Fully transition to matrix form for linear regression
Describe matrix solution to least squares estimation
Data matrix
\[\begin{matrix} \textbf{X} \\ (n,p) \end{matrix} = \begin{bmatrix} X_{11} & X_{12} & \dots & X_{1p} \\ X_{21} & X_{22} & \dots & X_{2p} \\ \vdots & \vdots & \ddots & \vdots \\ X_{n1} & X_{n2} & \dots & X_{np} \end{bmatrix}\]
Outcome variable
\[\begin{matrix} \underline{y} \\ (n,1) \end{matrix} = \begin{bmatrix} Y_1 \\ Y_2 \\ \vdots \\ Y_n \end{bmatrix}\]
Predicted outcome variable
\[\begin{matrix} \underline{\hat{y}} \\ (n,1) \end{matrix} = \begin{bmatrix} \hat{Y}_1 \\ \hat{Y}_2 \\ \vdots \\ \hat{Y}_n \end{bmatrix}\]
\[\begin{matrix}\underline{\hat{y}} \\ (n,1) \end{matrix} = \begin{matrix} \textbf{X} \\ (n,p) \end{matrix} \; \begin{matrix} \underline{b} \\ (p,1) \end{matrix} + \begin{matrix} \underline{b}_0 \\ (n,1) \end{matrix}\] \[\begin{bmatrix}\hat{Y}_1 \\ \hat{Y}_2 \\ \vdots \\ \hat{Y}_n \end{bmatrix} = \begin{bmatrix} X_{11} & X_{12} & \dots & X_{1p} \\ X_{21} & X_{22} & \dots & X_{2p} \\ \vdots & \vdots & \ddots & \vdots \\ X_{n1} & X_{n2} & \dots & X_{np} \end{bmatrix} \; \begin{bmatrix} b_1 \\ b_2 \\ \vdots \\ b_p \end{bmatrix} + \begin{bmatrix} b_0 \\ b_0 \\ \vdots \\ b_0 \end{bmatrix}\]
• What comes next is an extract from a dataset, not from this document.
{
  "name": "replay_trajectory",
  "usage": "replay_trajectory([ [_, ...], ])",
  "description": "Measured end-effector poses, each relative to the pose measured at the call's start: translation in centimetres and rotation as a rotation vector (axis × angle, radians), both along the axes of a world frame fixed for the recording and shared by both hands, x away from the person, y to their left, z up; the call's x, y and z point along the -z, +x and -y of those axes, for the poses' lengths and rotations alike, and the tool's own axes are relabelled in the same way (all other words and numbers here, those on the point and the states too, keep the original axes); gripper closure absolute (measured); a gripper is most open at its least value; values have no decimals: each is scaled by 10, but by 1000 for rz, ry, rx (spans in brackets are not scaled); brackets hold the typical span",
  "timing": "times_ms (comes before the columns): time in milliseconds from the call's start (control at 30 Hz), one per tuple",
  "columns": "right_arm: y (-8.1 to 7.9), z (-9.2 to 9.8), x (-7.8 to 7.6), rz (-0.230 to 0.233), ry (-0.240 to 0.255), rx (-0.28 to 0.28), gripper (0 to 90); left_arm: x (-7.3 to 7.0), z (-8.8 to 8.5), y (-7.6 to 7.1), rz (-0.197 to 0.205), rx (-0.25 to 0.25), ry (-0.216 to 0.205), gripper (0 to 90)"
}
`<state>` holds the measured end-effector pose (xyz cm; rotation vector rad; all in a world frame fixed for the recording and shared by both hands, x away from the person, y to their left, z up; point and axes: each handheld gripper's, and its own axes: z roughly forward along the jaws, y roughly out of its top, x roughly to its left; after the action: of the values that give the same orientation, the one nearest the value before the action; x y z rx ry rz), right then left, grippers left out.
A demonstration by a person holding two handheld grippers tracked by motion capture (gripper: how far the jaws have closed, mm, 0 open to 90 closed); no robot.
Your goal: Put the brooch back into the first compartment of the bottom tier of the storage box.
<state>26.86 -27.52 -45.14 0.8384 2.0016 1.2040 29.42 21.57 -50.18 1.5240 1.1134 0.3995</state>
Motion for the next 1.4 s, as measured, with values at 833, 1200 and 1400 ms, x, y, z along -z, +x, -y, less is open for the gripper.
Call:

We talked about the partitioned variation covariation matrix in general before
\[\textbf{P}_{XX, YY} = \textbf{M}' \; \textbf{M} - \frac{1}{n} \textbf{M}' \; \textbf{E} \; \textbf{M} = \left[\begin{array}{c|c} \textbf{P}_{XX} & \textbf{P}_{XY} \\ \hline \textbf{P}_{YX} & \textbf{P}_{YY} \end{array}\right]\]
In linear regression, the variation covariation matrix becomes:
\[\textbf{P} = \left[\begin{array}{c|c} \textbf{P}_{XX} & \underline{p}_{XY} \\ \hline \underline{p}_{YX} & SS_Y \end{array}\right] = \left[\begin{array}{cccc|c} SS_{x1} & SP_{x1,x2} & \dots & SP_{x1,xp} & SP_{x1,y} \\ SP_{x2,x1} & SS_{x2} & \dots & SP_{x2,xp} & SP_{x2,y} \\ \vdots & \vdots & \ddots & \vdots & \vdots \\ SP_{xp,x1} & SP_{xp,x2} & \dots & SS_{xp} & SP_{xp,y} \\ \hline SP_{y,x1} & SP_{y,x2} & \dots & SP_{y,xp} & SS_y \\ \end{array}\right]\]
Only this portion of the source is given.